**Requirement**
After counting the lines below that contain "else", reply with that number alone.

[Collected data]

##########

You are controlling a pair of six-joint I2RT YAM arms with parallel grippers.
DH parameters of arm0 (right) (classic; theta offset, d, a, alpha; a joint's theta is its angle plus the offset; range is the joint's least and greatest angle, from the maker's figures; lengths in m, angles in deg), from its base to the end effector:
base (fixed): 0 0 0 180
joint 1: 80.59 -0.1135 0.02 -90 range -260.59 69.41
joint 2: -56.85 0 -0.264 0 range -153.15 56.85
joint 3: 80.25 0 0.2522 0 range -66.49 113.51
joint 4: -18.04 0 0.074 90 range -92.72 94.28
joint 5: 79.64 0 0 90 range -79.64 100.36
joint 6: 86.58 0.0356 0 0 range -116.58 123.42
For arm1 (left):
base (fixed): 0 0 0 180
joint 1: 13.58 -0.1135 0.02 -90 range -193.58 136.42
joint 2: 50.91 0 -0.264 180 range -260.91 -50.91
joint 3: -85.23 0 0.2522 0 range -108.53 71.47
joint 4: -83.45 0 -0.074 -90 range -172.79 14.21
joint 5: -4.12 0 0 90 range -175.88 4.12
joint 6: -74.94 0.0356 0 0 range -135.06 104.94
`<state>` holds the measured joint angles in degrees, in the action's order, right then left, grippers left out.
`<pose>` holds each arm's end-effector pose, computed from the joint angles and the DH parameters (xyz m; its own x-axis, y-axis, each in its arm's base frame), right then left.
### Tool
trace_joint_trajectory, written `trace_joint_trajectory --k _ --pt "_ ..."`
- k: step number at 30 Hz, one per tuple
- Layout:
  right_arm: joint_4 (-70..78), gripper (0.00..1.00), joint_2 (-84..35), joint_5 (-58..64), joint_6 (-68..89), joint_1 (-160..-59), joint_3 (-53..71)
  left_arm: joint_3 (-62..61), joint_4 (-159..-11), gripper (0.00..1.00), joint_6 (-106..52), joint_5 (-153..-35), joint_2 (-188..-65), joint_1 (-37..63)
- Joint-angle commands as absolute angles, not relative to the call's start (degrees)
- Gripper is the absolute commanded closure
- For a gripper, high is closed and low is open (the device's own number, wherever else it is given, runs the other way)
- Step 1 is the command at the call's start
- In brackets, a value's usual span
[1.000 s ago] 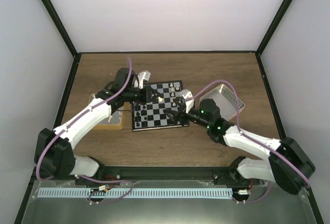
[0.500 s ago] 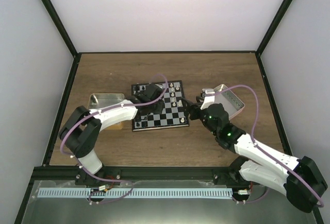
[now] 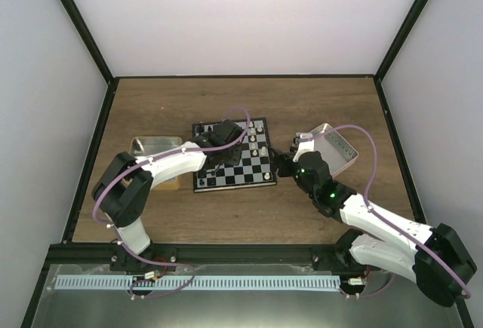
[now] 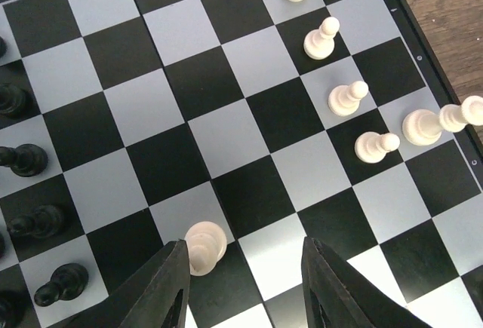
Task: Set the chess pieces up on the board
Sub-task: Pick up the chess piece from the chessboard.
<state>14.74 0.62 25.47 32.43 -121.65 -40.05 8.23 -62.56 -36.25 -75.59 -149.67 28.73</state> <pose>0.1704 0.1361 0.2274 -0.4359 0.2412 -0.8671 -0.2713 0.8834 0.3822 0.2674 -0.2348 0.1908 -0.7825 0.2313 -0.5781 0.3273 0.9426 -0.0658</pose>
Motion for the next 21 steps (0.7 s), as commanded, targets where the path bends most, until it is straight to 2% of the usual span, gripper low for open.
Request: trace_joint_trajectory --k 1,10,21 --pt "13.6 0.16 0.0 27.0 33.6 -121.5 -37.4 3.2 -54.1 0.56 -38.2 -77.1 -152.9 28.0" --pt "12.4 0.16 -0.5 27.0 34.3 -121.6 -37.2 -0.9 -50.3 0.56 -40.7 -77.3 -156.9 25.5" --pt "12.4 0.16 -0.7 27.5 34.2 -121.6 -37.2 -2.2 -50.2 0.61 -40.7 -79.9 -158.4 25.0"
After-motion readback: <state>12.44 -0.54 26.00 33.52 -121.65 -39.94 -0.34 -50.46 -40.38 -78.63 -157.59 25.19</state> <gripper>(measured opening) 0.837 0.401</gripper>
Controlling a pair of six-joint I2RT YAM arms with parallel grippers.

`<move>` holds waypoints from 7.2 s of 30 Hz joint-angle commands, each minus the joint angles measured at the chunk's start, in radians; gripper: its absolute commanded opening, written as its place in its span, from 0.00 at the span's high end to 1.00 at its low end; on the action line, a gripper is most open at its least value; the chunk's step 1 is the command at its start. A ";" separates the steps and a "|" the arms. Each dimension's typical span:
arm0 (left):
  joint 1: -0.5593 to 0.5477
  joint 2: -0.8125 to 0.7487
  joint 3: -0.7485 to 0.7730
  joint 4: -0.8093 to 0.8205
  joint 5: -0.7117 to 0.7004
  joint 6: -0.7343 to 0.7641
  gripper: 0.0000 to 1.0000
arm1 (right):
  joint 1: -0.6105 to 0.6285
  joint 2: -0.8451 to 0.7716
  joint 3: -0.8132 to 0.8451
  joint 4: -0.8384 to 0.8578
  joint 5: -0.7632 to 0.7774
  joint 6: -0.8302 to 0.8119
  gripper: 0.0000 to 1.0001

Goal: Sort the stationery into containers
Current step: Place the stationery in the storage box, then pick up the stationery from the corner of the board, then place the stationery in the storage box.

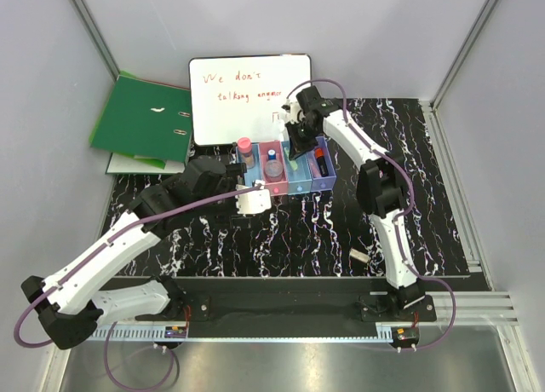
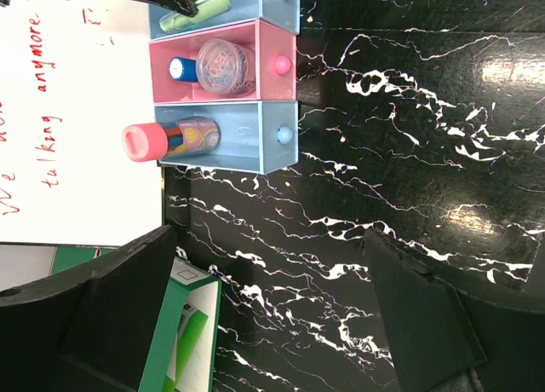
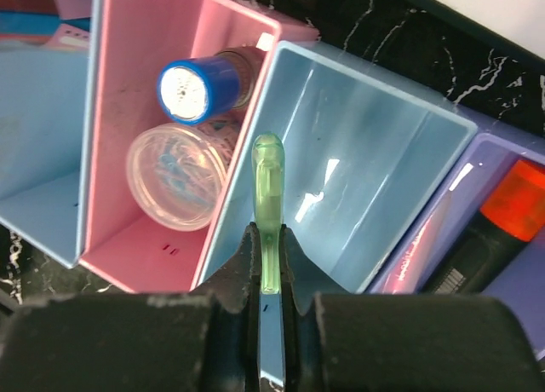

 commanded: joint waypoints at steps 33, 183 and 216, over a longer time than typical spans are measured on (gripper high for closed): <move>0.015 -0.039 -0.015 0.068 0.036 0.006 0.01 | 0.004 -0.001 0.039 0.030 0.071 -0.073 0.62; 0.107 0.720 0.465 0.564 0.791 -0.827 0.17 | 0.104 -1.366 -1.192 0.490 0.313 -0.582 1.00; 0.090 0.823 0.591 0.613 0.855 -0.871 0.60 | 0.106 -1.398 -1.216 0.530 0.344 -0.584 1.00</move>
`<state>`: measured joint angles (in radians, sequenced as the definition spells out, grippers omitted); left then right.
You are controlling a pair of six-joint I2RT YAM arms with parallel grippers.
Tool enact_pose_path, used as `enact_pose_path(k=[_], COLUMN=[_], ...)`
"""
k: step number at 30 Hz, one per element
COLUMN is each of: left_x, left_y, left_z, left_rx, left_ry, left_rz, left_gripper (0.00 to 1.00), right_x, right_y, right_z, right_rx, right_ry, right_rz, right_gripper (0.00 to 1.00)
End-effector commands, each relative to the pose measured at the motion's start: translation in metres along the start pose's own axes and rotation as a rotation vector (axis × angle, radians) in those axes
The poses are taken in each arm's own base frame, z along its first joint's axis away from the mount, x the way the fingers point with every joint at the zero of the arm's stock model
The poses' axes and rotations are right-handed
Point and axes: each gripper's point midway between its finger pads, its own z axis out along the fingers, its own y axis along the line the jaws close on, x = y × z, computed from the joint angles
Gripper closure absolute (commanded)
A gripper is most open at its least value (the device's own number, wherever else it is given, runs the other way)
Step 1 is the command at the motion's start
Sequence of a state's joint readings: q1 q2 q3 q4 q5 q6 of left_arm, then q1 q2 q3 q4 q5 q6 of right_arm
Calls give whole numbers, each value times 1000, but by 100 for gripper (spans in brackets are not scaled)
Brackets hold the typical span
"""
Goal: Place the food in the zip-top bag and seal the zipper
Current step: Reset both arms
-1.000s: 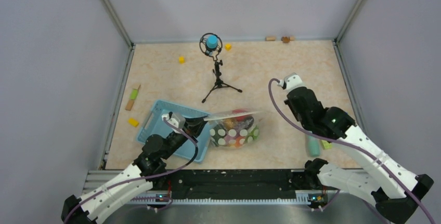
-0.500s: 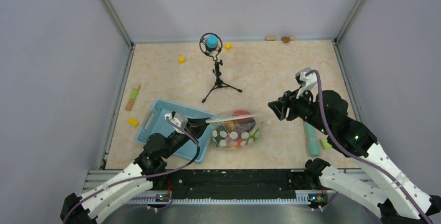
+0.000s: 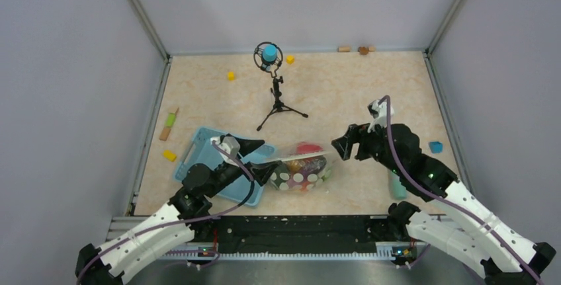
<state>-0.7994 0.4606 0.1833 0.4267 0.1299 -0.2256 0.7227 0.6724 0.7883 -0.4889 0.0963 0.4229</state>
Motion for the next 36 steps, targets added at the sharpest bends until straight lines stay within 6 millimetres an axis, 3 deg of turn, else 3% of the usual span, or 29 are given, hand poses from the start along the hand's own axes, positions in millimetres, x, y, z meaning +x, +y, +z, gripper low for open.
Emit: enact_pose_path(k=[1, 5, 8, 10, 12, 14, 16, 18, 20, 28, 36], left_x=[-45, -64, -85, -93, -87, -75, -61, -58, -55, -23, -11], left_y=[-17, -28, -14, 11, 45, 86, 119, 135, 141, 159, 170], left_z=[4, 0, -4, -8, -17, -38, -71, -101, -115, -114, -128], left_rx=[39, 64, -50, -222, -462, -765, -1077, -1295, -1405, -1439, -1476], left_ry=[-58, -65, -90, -96, -67, -32, 0, 27, 52, 147, 167], left_rz=[-74, -128, -191, -262, -352, -382, -384, -352, -324, -364, -392], left_gripper=[3, 3, 3, 3, 3, 3, 3, 3, 3, 3, 3], right_x=[-12, -6, -7, -8, -7, -5, -2, 0, 2, 4, 5], right_y=[-16, -24, -37, -47, -54, -60, -68, -75, -81, -93, -97], right_z=[5, 8, 7, 6, 6, 5, 3, 1, -2, -13, -14], right_rx=[74, 92, 161, 212, 250, 287, 333, 371, 403, 455, 475], right_ry=[-127, -162, -195, -215, -218, -211, -210, -212, -220, -248, -255], right_rz=[46, 81, 112, 136, 139, 135, 145, 149, 157, 178, 186], right_gripper=[17, 1, 1, 1, 1, 1, 1, 1, 1, 1, 1])
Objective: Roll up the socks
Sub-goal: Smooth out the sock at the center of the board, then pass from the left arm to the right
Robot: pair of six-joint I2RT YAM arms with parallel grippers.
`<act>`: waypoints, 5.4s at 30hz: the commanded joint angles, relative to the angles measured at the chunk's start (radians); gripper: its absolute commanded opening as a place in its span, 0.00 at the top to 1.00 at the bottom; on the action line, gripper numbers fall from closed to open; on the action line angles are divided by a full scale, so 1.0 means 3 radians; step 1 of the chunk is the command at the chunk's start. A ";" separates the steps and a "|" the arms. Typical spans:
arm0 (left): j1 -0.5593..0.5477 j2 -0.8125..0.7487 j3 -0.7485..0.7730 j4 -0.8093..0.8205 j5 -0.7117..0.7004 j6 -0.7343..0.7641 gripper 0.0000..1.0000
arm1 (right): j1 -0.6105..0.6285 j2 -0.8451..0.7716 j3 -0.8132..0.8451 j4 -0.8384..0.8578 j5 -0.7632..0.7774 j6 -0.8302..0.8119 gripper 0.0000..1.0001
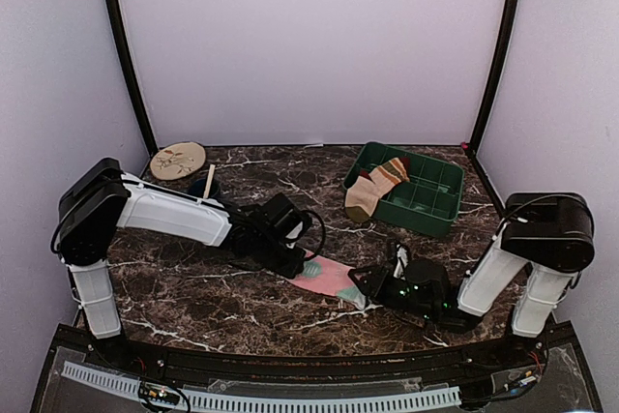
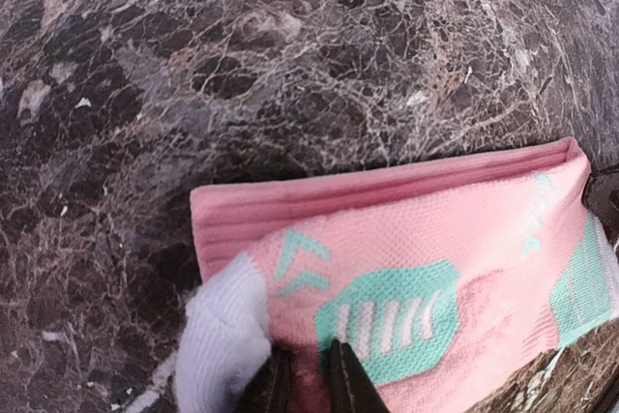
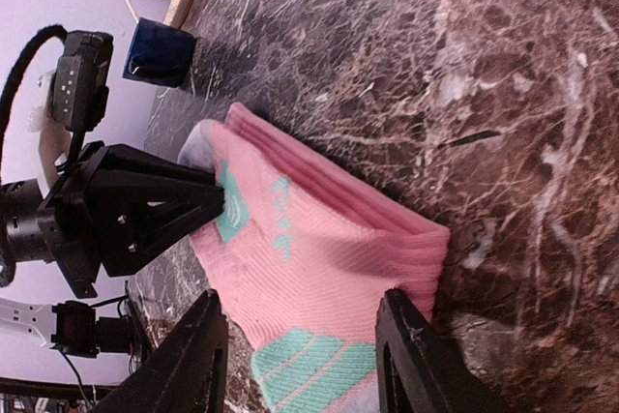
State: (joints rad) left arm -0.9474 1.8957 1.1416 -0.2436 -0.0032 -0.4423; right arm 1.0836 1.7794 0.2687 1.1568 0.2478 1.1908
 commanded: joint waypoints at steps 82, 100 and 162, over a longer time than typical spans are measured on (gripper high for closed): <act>-0.0127 -0.0379 -0.1650 0.0723 0.0782 -0.2654 0.82 | 0.0560 -0.1026 0.0394 -0.2909 0.0650 0.0700 0.38; -0.0013 -0.0488 -0.1770 0.0878 0.0777 -0.2791 0.82 | 0.0682 -0.1285 0.0277 -0.3261 0.0342 0.1096 0.39; 0.0115 -0.0506 -0.2143 0.1286 0.1084 -0.3118 0.82 | 0.0725 -0.0639 -0.0330 -0.1325 0.0411 0.1786 0.52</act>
State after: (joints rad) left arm -0.9142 1.6623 0.5739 0.3859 0.3489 -1.3842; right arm 1.2964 1.5486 0.1921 0.8570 0.3363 1.7176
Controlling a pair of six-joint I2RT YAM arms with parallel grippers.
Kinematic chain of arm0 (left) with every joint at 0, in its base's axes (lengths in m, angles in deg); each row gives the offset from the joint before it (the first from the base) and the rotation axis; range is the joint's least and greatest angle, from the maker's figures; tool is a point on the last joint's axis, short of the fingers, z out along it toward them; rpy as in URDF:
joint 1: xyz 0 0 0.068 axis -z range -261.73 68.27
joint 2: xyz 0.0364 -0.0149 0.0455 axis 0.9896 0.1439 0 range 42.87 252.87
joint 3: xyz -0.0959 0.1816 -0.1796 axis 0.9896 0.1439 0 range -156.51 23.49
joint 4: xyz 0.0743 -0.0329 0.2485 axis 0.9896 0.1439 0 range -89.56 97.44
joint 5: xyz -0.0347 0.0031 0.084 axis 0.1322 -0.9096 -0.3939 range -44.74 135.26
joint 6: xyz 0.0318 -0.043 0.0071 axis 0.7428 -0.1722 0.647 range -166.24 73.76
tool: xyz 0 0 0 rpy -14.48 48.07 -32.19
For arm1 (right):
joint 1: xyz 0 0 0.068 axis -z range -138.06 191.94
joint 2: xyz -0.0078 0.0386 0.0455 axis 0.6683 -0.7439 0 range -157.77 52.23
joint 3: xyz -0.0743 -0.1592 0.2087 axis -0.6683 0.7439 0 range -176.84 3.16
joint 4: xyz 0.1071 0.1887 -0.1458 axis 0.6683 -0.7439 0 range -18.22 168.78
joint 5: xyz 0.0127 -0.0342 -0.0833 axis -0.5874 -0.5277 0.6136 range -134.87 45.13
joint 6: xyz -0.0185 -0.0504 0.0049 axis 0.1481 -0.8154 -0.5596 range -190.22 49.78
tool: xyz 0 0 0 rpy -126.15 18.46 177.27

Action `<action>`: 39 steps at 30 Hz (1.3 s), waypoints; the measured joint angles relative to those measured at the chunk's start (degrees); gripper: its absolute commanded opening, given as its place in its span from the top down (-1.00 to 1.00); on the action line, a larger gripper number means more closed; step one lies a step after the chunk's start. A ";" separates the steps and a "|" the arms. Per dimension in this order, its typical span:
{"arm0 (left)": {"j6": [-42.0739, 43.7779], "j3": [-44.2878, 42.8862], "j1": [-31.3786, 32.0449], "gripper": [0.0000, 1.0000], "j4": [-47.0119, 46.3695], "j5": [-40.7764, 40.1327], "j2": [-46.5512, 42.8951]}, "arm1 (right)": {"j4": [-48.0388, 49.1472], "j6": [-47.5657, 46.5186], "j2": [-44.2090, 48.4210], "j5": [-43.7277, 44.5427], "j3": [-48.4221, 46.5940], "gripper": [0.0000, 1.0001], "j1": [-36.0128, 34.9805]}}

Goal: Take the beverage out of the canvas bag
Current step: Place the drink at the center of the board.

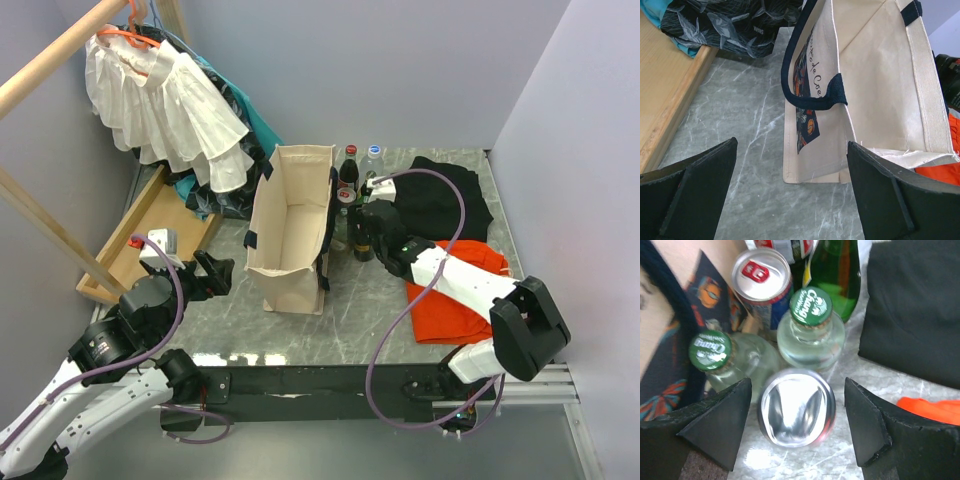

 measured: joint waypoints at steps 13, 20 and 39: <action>0.00 0.00 0.00 -0.93 0.00 0.00 0.00 | -1.03 -0.02 0.44 2.12 -0.02 -0.64 0.00; 0.00 0.00 0.00 -0.93 0.00 0.00 0.00 | -1.20 -0.20 2.38 3.21 -0.02 -0.64 0.02; 0.00 0.00 0.00 -0.93 0.00 0.00 -0.02 | -3.41 -1.62 11.34 5.79 -0.02 -0.74 0.11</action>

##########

**Finished exercise**
3